**Brief:**
Read each of the lines below and tally those with "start"; the tally is the whole answer.

**Given data:**
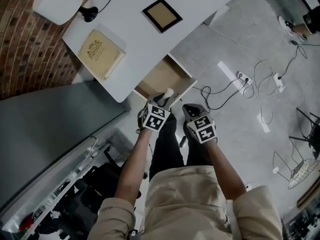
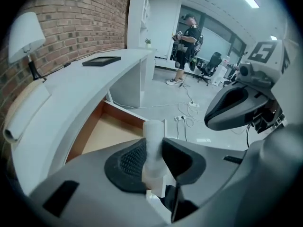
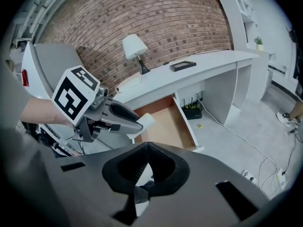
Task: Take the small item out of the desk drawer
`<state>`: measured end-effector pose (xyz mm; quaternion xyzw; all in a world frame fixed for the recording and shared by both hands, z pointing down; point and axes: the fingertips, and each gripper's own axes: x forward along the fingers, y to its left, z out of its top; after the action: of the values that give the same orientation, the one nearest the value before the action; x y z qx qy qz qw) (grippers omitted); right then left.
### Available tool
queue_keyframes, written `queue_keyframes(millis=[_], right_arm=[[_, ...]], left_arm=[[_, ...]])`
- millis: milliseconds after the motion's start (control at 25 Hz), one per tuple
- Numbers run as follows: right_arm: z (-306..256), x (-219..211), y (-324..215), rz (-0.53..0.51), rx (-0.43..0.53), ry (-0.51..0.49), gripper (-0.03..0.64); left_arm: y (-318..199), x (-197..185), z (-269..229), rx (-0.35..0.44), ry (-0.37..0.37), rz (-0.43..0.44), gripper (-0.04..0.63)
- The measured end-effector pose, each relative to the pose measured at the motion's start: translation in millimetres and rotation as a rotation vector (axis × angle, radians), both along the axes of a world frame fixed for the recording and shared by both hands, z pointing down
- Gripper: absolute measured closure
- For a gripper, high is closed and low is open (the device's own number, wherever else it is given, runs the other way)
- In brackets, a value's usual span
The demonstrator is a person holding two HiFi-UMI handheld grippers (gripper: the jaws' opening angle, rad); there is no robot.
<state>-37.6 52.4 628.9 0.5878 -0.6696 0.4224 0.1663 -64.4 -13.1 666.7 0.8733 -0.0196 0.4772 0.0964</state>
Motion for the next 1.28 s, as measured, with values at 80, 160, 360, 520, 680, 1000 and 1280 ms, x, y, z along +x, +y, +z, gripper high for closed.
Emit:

**Solved problem:**
2